→ **Problem details**
Among the entries that follow, find the lines containing the string "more" and copy them.

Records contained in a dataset
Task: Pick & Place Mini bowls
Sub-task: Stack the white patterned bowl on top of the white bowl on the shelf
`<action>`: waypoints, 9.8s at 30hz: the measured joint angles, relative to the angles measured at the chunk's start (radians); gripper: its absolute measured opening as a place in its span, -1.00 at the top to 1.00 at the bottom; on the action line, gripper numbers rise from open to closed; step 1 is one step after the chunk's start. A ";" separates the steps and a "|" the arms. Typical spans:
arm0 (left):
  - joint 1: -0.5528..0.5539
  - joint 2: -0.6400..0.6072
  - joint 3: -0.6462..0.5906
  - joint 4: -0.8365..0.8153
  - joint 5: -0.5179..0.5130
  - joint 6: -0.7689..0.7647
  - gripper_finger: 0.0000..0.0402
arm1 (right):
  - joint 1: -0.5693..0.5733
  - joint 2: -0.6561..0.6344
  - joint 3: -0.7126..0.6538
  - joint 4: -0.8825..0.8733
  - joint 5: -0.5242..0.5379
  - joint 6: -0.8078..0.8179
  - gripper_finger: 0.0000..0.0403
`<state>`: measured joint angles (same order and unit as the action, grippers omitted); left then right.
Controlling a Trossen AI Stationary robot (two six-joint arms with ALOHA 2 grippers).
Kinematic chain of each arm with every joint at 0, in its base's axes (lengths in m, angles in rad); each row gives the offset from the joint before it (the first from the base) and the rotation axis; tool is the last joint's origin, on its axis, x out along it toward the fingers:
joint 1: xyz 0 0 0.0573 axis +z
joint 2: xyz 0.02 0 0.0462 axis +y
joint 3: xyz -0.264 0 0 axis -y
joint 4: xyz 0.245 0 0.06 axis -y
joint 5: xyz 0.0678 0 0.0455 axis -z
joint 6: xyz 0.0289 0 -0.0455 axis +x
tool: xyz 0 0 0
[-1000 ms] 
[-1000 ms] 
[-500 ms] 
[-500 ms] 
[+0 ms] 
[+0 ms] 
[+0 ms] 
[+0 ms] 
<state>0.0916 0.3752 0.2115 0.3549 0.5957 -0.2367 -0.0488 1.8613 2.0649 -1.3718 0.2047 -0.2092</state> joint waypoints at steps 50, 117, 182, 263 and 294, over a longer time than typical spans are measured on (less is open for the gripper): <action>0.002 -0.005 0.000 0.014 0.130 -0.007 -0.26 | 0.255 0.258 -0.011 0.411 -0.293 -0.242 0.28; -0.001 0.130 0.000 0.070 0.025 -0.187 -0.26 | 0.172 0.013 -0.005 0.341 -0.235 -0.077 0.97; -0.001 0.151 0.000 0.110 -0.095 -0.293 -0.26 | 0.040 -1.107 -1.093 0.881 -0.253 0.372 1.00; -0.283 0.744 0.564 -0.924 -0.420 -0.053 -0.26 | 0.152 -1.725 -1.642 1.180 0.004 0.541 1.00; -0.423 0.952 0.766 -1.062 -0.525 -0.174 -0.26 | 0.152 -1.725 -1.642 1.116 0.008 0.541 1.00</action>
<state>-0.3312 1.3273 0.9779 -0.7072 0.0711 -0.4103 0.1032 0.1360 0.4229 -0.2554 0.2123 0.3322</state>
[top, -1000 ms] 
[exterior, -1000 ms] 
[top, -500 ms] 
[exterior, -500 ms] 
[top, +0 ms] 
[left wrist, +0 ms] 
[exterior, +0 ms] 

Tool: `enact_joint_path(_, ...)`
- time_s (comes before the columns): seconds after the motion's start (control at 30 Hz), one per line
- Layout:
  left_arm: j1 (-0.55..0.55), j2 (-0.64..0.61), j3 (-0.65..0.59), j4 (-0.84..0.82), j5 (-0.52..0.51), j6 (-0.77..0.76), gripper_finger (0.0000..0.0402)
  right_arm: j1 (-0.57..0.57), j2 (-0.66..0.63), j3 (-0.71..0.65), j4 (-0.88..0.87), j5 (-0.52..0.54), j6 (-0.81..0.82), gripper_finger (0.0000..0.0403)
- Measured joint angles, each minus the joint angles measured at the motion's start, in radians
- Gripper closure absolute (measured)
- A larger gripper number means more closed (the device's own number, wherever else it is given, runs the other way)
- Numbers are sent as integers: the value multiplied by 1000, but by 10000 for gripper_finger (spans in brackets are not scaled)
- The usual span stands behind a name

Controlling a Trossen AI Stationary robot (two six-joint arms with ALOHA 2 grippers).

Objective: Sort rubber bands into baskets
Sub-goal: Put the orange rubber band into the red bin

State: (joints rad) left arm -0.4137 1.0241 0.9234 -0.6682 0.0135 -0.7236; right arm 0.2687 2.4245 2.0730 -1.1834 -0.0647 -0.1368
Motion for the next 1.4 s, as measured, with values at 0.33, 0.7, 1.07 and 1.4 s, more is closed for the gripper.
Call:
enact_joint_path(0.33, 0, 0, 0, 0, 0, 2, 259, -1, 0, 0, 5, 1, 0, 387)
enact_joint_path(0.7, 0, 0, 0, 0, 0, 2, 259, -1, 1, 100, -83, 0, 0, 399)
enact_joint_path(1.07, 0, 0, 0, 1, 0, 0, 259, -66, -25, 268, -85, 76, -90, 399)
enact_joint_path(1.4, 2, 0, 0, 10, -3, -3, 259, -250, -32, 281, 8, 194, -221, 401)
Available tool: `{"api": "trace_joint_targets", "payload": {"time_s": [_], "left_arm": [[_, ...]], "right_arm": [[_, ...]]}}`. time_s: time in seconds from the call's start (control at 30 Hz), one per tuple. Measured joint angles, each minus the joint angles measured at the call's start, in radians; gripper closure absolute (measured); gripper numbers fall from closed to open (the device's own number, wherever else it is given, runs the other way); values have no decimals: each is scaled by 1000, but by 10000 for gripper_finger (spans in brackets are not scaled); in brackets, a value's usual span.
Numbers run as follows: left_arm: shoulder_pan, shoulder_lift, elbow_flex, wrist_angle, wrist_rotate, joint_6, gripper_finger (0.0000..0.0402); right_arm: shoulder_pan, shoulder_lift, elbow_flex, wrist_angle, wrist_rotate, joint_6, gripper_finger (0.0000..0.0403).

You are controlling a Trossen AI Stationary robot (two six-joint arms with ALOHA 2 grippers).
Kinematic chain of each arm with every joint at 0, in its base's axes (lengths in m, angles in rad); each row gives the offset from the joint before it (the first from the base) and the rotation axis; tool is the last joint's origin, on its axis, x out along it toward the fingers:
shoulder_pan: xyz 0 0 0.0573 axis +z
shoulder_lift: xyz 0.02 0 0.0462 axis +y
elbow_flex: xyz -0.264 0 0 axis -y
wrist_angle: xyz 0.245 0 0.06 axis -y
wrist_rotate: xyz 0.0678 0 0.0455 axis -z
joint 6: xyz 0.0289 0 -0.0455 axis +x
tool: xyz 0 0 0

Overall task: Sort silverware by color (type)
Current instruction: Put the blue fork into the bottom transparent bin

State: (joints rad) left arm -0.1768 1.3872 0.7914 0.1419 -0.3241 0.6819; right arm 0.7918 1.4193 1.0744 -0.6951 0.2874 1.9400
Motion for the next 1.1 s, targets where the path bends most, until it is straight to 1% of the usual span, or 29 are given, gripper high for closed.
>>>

→ **Answer space**
- A larger gripper number means more closed (the device's own number, wherever else it is given, runs the other way)
Motion for the next 1.4 s, as measured, with values at 0.33, 0.7, 1.07 and 1.4 s, more is closed for the gripper.

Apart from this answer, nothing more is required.